We need that kind of hope this year, do we not?
People all over the world are sick and dying of a disease we are struggling to distance ourselves from on the homefronts and fighting to solve in the laboratories.
Jobs are going as businesses shutter. Anxiety rises. Even on a good day when you’re working you’re safe job from home instead of the closed location, you fret about you and your loved ones bobbing and weaving past the virus when a trip out for necessities must be made.
Yet I’ve hesitated to complain much here on my blog, choosing instead to share regular life moments that bring a more normal pace to this emergency.
But this week I’ve had leading up to Easter …
A Syracuse man I’ve considered a friend for decades was killed Tuesday in a horrible hit-and-run accident. Riding his bicycle, he was struck by one driver, then a second while he was lying on the street waving for help. Eli Harris, 62, was the city’s most famous street musician. I wrote about him often in the two decades I covered the music scene for The Post-Standard and syracuse.com. He released two albums as the student label at Syracuse University realized his talents deserved the recognition. He stood on the corners of Syracuse with his guitar and his voice, sharing his spirit and vision. His life was hard. He fought his demons. There were years when he’d disappear in the battle. He’d win that stage and return. He’d talk to me about this life, if not for a story, then for a human connection when we stood one of his corners when he was in the mood to share. We were the same age. We listened to each other. He appreciated my hello’s and the couple bucks I’d throw into his guitar case every time we ran into each other. I will miss Eli so very much when the baseball and football seasons begin anew and he is not outside the stadiums sharing his songs.

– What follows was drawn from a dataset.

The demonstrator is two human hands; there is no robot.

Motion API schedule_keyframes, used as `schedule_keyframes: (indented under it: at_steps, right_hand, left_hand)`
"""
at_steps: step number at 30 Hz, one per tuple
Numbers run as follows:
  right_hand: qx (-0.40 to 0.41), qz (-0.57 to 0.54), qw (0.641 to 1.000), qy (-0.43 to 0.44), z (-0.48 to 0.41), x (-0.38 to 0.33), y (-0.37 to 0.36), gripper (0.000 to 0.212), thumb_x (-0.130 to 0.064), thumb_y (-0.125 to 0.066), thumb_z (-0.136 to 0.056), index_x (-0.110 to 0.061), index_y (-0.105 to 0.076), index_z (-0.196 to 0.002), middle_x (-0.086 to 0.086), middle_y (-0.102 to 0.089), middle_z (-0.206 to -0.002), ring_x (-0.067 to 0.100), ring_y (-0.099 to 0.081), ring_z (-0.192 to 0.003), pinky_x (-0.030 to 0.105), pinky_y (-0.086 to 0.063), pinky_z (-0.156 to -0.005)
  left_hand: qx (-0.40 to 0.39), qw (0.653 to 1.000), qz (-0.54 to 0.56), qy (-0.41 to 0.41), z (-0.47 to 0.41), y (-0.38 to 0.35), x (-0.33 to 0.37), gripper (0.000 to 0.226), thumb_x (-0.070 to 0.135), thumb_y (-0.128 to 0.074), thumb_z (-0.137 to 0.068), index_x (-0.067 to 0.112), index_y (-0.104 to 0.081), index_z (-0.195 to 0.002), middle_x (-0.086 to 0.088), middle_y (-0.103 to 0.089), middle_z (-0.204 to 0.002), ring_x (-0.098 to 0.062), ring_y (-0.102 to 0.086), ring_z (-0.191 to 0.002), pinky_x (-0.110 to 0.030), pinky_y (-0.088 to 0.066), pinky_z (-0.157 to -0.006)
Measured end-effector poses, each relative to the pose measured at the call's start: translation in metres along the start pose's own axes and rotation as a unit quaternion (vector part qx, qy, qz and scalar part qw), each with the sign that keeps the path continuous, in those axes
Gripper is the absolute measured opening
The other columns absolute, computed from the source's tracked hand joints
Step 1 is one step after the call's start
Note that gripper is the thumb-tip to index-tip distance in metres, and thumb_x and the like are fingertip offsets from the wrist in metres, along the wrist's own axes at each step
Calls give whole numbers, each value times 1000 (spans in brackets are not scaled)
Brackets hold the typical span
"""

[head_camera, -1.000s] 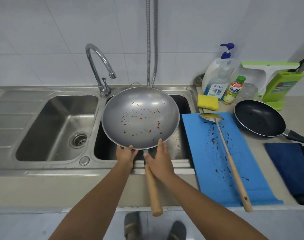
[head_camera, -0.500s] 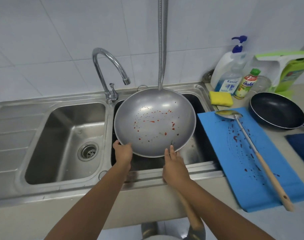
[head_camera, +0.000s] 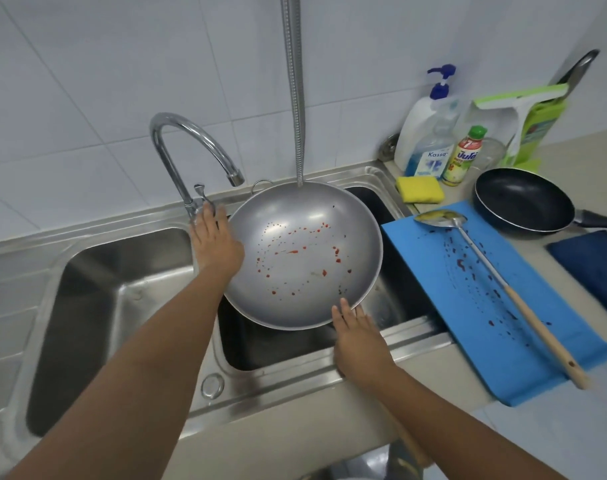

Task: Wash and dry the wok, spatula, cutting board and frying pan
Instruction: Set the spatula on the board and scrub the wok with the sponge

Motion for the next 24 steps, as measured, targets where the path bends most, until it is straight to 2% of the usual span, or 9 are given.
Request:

Ed Koolakian passed away, too, at 72 from a battle with leukemia. He was the owner of a clothing store in Hanover Square, across the way from the newspaper in Clinton Square. The dapper man would stick his head out the front door of Koolakian’s and gauge the foot traffic at lunch and other times. I know. I’d walk by plenty and we’d share smiles. And so I recall my first year in Syracuse, a Long Island lad, sure, but back to my home state after a six-year stay in Maryland. I was woefully unprepared for my first Central New York winter, clothing-wise. Ed saw this as I walked by day by day. Finally either he waved me into his store or I ducked in myself. I can’t quite pin which was, that being the early 1980s and all. Anyway, he looked at my sneakered-feet and told me I needed good boots, a sturdy tan pair I could wear to work and around the streets. Back then in my mind I called them construction boots. Ed went on to tell me of the perfect fit, sitting me down and lining up several pair to make sure he found the match that would have the right amount of air to insulate my foot for comfort and insulation. Satisfied with his fit, he told me to walk around. I smiled. He smiled. He told me I was purchasing the best pair of shoes I’d ever own. I wore them for five years, until they fell apart. Ed smiled and waved to me thereafter. He was a Pope of downtown Syracuse.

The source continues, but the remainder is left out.